- [Data excerpt]
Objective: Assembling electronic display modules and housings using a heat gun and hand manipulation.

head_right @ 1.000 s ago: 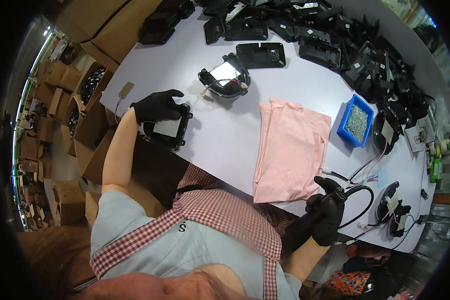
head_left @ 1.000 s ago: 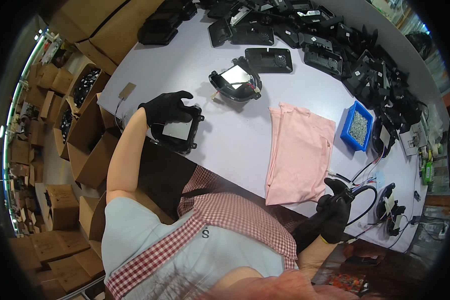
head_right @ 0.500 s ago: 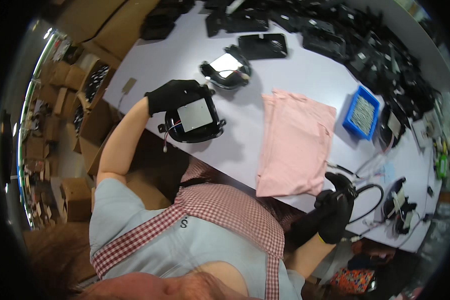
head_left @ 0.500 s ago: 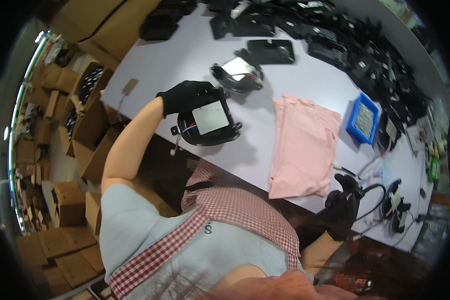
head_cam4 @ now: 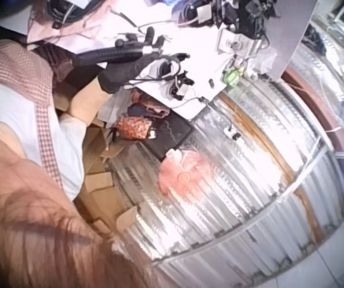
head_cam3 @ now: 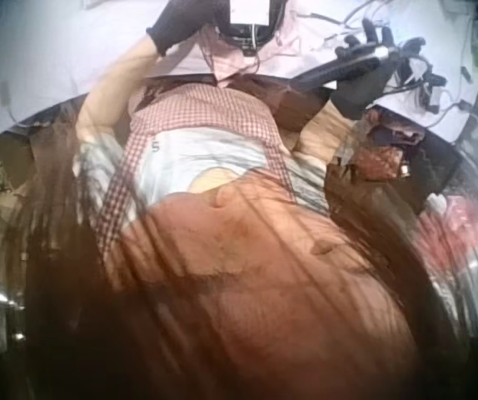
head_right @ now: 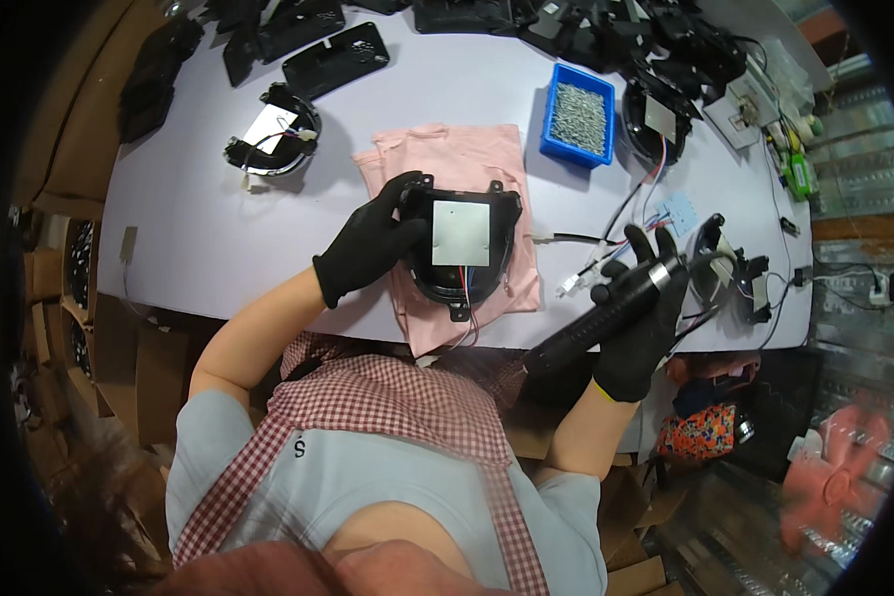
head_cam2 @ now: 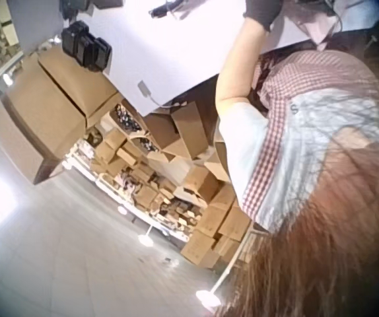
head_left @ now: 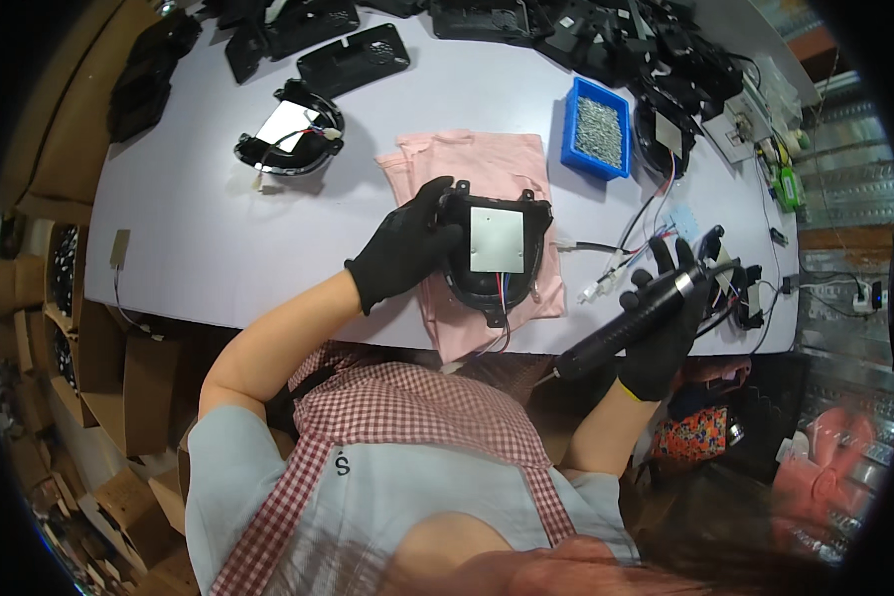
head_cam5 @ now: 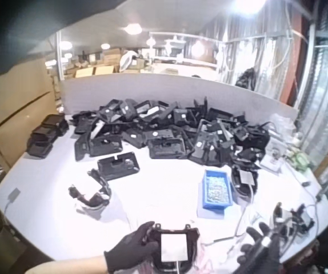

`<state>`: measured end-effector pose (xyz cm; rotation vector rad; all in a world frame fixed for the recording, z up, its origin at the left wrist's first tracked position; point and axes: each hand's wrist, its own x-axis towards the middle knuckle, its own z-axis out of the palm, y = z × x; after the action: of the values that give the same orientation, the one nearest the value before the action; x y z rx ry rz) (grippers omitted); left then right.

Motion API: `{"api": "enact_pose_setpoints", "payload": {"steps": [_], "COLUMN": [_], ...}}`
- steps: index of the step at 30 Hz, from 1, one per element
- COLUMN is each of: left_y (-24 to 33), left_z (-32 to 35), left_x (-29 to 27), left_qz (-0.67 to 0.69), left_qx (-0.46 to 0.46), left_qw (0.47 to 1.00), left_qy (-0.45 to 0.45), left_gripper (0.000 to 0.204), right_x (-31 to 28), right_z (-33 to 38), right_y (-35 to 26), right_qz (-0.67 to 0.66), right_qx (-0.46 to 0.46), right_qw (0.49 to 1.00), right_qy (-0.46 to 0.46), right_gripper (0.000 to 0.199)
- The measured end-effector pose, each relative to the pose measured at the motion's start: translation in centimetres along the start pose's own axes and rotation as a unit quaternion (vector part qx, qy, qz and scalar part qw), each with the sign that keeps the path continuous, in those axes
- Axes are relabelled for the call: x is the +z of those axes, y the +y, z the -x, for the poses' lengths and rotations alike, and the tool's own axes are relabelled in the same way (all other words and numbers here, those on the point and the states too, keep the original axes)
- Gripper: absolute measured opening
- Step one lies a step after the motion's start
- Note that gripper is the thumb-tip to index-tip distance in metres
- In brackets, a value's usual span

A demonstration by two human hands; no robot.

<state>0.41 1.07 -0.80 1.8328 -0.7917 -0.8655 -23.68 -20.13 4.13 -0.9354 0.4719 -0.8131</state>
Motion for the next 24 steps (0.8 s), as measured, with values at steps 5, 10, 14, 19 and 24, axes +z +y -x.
{"api": "enact_pose_setpoints", "payload": {"steps": [5,10,14,19,24], "left_y": [-1.1,-1.7,-1.2,-1.5,-0.6], "left_z": [0.8,0.6,0.0,0.0,0.5], "left_x": [1.0,0.7,-0.3,-0.4,-1.3], "left_qz": [-0.032,-0.019,-0.019,-0.007,-0.143], "left_qx": [0.084,0.095,0.068,0.060,0.197], "left_qw": [0.992,0.992,0.995,0.996,0.959], "left_qy": [0.084,0.076,0.064,0.061,0.144], "left_gripper": [0.067,0.066,0.066,0.066,0.067], "right_x": [0.5,1.8,2.3,5.2,7.8], "right_z": [-1.6,-1.8,-1.6,-2.1,-2.9], "right_y": [-0.2,-0.3,-0.1,-0.9,-1.2], "right_qz": [-0.023,-0.065,-0.055,-0.007,-0.010], "right_qx": [-0.043,-0.109,-0.140,-0.152,-0.197], "right_qw": [0.998,0.991,0.985,0.988,0.980], "right_qy": [-0.036,-0.047,-0.084,-0.015,-0.026], "right_gripper": [0.059,0.057,0.059,0.059,0.066]}}
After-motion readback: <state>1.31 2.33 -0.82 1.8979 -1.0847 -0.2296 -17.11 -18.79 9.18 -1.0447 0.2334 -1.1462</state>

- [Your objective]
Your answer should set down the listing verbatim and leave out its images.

- [Result of the exercise]
Objective: Assembling electronic display modules and housings using a heat gun and hand manipulation.

head_right @ 1.000 s ago: 
head_left @ 1.000 s ago: 
head_right @ 0.500 s ago: 
head_left @ 0.500 s ago: 
head_cam4 @ now: 
head_cam3 @ now: 
head_right @ now: 
head_cam2 @ now: 
head_left @ now: 
head_cam5 @ now: 

`<state>`: measured end-effector pose (xyz cm; rotation vector rad; all in a world frame fixed for the recording, z up, its origin at the left wrist's first tracked position; point and axes: each hand's wrist, its own x-axis towards the middle knuckle, its own z-axis out of the palm, y = z × x; after the action: of the values that give the same orientation, the one nearest the value before the action; x y z rx ry rz) (grippers omitted); left then right.

Motion API: `{"api": "enact_pose_setpoints", "payload": {"steps": [_], "COLUMN": [_], ...}}`
- steps: index of the step at 30 Hz, from 1, one per element
- COLUMN is each of: left_y (-24 to 33), left_z (-32 to 35), left_x (-29 to 27), left_qz (-0.67 to 0.69), left_qx (-0.46 to 0.46), left_qw (0.47 to 1.00), left_qy (-0.45 to 0.45), left_gripper (0.000 to 0.204), right_x (-31 to 28), right_z (-33 to 38), right_y (-35 to 26), right_qz (-0.67 to 0.66), right_qx (-0.46 to 0.46), right_qw (0.49 to 1.00), right_qy (-0.46 to 0.46), right_gripper (0.000 to 0.199)
- The measured end-effector pose, each relative to the pose measured at the motion's start: translation in centimetres along the start pose's own axes and rotation as a unit quaternion (vector part qx, qy, qz and scalar part qw), each with the sign that keeps the path continuous, in those axes
- Axes are relabelled for the call: x is the +z of those axes, y the +y, z the -x, for the poses' lengths and rotations alike, and the tool's own axes are relabelled in the same way (all other words and numbers here, those on the point and the states too, keep the original axes)
- Gripper: absolute measured opening
- Step one lies a step after the motion's start
- Note that gripper is the thumb-tip to index-tip distance in metres
- In brackets, a value's usual span

A demonstration by two human hands; no robot.

<state>0.41 1.07 -0.80 1.8328 -0.7917 -0.8655 -23.68 -20.13 4.13 -0.9354 0.4719 -0.8131</state>
Motion for the next 24 steps (0.8 s), as measured, with values at steps 5, 10, 14, 19 and 24, axes +z +y -x.
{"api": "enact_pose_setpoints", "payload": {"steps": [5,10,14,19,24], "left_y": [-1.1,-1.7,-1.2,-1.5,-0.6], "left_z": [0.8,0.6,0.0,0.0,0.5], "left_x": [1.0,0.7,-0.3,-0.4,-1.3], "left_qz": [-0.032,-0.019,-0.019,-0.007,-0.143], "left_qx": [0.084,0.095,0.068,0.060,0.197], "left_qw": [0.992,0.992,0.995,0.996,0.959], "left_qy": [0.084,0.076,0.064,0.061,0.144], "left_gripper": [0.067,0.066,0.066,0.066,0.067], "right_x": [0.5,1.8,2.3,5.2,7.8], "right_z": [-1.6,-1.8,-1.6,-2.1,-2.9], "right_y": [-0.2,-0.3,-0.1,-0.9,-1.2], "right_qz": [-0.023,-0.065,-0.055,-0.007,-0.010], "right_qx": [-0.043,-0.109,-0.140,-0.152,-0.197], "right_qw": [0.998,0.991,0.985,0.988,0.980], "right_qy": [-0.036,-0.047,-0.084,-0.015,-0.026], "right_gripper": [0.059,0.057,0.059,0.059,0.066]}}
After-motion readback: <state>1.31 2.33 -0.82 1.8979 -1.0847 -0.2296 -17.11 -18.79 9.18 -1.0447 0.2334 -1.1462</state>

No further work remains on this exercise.